To run the bio-signal analysis algorithm in the system, the parameters and variables of the bio-signal analysis algorithm should be defined. Hence, the algorithm specification describes the information on types of bio-signals to be analyzed (such as ECG, respiration, and acceleration signals), an input value of the bio-signals, result value after the execution of the algorithm, clear explanation of the algorithm, and the developer.
The data warehouse stores the results from the execution engine. The data extracted by applying the bio-signal analysis algorithm may be a great amount in a single column. Therefore, the data is needed to save into the data warehouse for big data analysis.
3.2.1. Data Modeling Specification
To execute data mining modules, an accurate specification of the mining techniques is necessary, since the execution engine works according to the specification in which a type of language (or tool), input/output values, and explanation of the mining algorithms are described. Our study focuses on two well-known languages, MATLAB and R. To understand the execution of source files in these languages, we need to be aware of ‘function’ in MATLAB and R. They help analyze the bio-signal data by providing the functions where various input values are represented, stored, and visualized.
Figure 5 shows an example of MATLAB source code to extract HRV from ECG raw data. In the source, two input values appear such as data (ECG data) and FS (sampling rate). The output values are maxIdx (R-R interval index), maxVal (value of R-R interval), and endIdx (last R-R interval index). MATLAB has a vector data structure so that it can process different types of both input and output variables. For example, it supports several variables to handle ECG such as int, int array, double, and double array.

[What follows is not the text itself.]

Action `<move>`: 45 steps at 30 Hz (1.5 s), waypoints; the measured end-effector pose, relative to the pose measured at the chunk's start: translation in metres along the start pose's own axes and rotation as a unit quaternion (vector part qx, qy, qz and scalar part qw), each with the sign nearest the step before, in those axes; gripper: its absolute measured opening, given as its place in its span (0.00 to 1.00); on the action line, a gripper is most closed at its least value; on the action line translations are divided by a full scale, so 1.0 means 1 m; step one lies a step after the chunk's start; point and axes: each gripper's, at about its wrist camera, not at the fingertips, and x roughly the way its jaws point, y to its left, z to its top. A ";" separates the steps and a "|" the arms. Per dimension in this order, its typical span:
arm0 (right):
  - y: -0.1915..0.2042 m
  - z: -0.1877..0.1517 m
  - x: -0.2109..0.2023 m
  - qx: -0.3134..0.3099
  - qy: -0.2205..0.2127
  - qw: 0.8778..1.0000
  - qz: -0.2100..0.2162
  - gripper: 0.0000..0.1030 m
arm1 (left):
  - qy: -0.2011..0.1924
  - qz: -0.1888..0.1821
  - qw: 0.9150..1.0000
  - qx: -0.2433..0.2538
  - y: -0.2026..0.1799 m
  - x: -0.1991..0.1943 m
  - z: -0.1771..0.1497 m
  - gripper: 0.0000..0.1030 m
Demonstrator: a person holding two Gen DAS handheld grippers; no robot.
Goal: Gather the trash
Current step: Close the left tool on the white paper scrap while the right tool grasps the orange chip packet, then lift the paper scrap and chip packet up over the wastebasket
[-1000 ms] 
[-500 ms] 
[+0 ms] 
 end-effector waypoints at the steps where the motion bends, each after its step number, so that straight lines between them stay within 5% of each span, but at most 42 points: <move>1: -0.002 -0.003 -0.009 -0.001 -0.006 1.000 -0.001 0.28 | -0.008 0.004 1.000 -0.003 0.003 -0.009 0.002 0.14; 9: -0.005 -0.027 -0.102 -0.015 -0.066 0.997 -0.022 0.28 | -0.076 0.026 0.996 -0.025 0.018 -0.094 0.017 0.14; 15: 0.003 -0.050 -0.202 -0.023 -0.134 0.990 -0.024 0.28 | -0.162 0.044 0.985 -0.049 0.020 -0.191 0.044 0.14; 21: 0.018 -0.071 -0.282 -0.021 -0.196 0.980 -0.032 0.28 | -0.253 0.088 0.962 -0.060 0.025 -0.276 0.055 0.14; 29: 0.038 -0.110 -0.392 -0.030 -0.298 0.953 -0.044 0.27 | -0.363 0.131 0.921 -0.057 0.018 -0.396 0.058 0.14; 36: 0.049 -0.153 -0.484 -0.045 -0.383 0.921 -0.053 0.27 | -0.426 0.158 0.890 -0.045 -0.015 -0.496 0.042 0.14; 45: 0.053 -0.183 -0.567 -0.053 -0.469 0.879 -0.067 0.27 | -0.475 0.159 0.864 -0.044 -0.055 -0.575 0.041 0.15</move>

In general, software specification is a summary of the requirements and functions demanded in the design phase. The mining technique specifications proposed in our work are needed to define and execute the mining techniques in the system. In addition, the mining technique specifications are used to insert, delete, and update input/output parameters, as well as describe the techniques themselves.
Our approach uses the relational database management system (RDBMS) for specification concerning functions in MATLAB and R programming, so that various input/output values can be defined, inserted, and updated systematically.
Figure 6 presents the related database modeling. Table ‘algorithm_details’ represents basic information about a data mining algorithm including ‘id’ (who uploads it), file name, explanation, type of bio-signal, type of analysis tool, and registration date. Here, ‘vitalsign_type’ is a column needed to process various bio-signals, whose values are ECG, respiration, acceleration data, etc. In addition, the tool_type’s values are MATLAB or R to express which bio-signal analysis tool is employed. The table ‘algorithm_inp_out’ is the table where definitions of input/output values are, and one registers what algorithm is applied, the order of parameters (if it is an input value or output value), parameter type, and parameter explanation.
3.2.2. Source File Strategy for the Mining Technique
Hadoop’s Hadoop distributed file system (HDFS) plays a role in storing mining algorithm source files developed in MATLAB and R, which is suitable for the safe storage of sources.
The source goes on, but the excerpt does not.